▸ **What needs to be done**
Output only the lines below from the one containing "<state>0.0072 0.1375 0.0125" to the one containing "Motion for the", exactly as written, both ends kept.

########################################

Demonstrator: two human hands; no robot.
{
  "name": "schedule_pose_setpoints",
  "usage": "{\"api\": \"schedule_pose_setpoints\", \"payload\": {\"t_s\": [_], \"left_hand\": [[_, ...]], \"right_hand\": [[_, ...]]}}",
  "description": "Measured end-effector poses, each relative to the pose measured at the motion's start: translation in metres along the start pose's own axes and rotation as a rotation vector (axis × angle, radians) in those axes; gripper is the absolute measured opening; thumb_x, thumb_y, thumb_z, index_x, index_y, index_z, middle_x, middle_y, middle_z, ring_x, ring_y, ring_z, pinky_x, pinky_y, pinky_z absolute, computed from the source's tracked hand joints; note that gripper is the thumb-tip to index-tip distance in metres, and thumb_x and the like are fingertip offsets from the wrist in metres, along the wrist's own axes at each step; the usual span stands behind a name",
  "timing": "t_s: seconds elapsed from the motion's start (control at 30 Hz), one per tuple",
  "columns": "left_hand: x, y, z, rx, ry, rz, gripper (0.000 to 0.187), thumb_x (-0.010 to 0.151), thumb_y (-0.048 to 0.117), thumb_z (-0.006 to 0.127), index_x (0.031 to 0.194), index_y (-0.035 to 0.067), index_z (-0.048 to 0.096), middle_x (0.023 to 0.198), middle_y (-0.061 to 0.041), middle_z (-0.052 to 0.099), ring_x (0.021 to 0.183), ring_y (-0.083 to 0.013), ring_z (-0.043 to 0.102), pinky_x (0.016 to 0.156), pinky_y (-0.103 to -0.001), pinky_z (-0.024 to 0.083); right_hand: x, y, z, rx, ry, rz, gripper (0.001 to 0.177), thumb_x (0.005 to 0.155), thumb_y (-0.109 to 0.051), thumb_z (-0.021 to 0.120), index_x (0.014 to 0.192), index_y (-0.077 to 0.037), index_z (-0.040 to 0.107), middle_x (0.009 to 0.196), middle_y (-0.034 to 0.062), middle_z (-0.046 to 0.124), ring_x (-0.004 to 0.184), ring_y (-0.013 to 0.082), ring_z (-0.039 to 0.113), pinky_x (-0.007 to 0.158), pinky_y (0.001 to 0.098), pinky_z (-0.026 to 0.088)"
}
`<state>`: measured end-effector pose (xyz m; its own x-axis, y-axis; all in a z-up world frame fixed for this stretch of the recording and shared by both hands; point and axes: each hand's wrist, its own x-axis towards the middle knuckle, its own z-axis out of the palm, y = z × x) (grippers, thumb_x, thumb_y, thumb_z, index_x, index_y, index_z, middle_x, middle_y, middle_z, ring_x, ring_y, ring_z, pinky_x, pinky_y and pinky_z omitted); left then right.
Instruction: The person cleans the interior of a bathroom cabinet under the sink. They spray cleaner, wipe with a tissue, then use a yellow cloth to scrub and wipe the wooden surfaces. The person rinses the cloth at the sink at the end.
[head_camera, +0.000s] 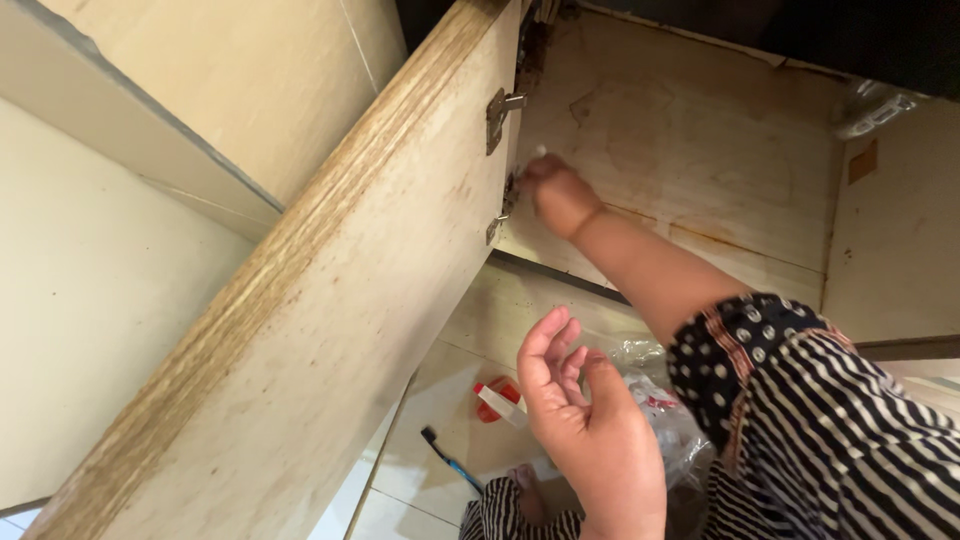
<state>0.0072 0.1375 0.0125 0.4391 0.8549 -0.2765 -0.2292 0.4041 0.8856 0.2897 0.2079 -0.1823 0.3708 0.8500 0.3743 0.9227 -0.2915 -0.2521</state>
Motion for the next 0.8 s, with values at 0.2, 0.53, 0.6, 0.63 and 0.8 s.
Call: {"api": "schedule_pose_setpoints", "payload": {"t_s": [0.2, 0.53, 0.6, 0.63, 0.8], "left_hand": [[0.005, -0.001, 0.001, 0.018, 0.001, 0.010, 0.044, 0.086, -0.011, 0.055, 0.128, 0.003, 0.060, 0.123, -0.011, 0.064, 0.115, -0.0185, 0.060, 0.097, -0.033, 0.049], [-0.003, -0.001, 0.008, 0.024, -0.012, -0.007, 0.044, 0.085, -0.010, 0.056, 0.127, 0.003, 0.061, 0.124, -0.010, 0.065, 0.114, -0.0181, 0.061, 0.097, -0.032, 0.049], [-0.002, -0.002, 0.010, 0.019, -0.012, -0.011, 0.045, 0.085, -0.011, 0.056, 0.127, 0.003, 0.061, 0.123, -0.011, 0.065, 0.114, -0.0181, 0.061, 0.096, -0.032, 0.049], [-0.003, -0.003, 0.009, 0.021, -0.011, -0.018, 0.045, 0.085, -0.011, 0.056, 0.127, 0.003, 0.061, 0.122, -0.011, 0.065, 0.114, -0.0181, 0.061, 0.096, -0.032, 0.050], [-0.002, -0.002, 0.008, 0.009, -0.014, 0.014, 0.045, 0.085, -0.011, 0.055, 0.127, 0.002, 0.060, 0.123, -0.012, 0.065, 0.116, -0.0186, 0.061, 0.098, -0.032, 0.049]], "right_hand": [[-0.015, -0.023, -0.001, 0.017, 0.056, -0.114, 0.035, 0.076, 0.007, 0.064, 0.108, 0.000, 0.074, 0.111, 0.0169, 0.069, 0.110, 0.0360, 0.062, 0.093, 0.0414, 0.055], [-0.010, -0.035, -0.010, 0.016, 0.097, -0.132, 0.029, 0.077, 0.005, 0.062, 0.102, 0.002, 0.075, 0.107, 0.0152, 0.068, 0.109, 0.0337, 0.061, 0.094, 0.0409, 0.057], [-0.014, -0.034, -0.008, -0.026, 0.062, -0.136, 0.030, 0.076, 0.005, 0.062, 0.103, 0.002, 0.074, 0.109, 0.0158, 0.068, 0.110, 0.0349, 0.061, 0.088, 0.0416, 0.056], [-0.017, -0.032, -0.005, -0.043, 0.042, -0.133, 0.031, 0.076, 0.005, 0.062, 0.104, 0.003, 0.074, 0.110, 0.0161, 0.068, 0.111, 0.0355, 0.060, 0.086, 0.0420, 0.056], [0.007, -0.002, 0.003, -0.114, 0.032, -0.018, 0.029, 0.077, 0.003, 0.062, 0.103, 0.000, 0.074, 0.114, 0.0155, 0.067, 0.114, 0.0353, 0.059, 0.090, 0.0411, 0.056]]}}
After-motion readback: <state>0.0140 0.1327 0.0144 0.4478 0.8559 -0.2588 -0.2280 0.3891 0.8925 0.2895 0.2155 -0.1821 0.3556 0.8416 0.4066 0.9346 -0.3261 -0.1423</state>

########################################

▸ **Output for this exercise**
<state>0.0072 0.1375 0.0125 0.4391 0.8549 -0.2765 -0.2292 0.4041 0.8856 0.2897 0.2079 -0.1823 0.3708 0.8500 0.3743 0.9227 -0.2915 -0.2521</state>
Motion for the next 0.8 s, with values at 0.2, 0.53, 0.6, 0.63 and 0.8 s.

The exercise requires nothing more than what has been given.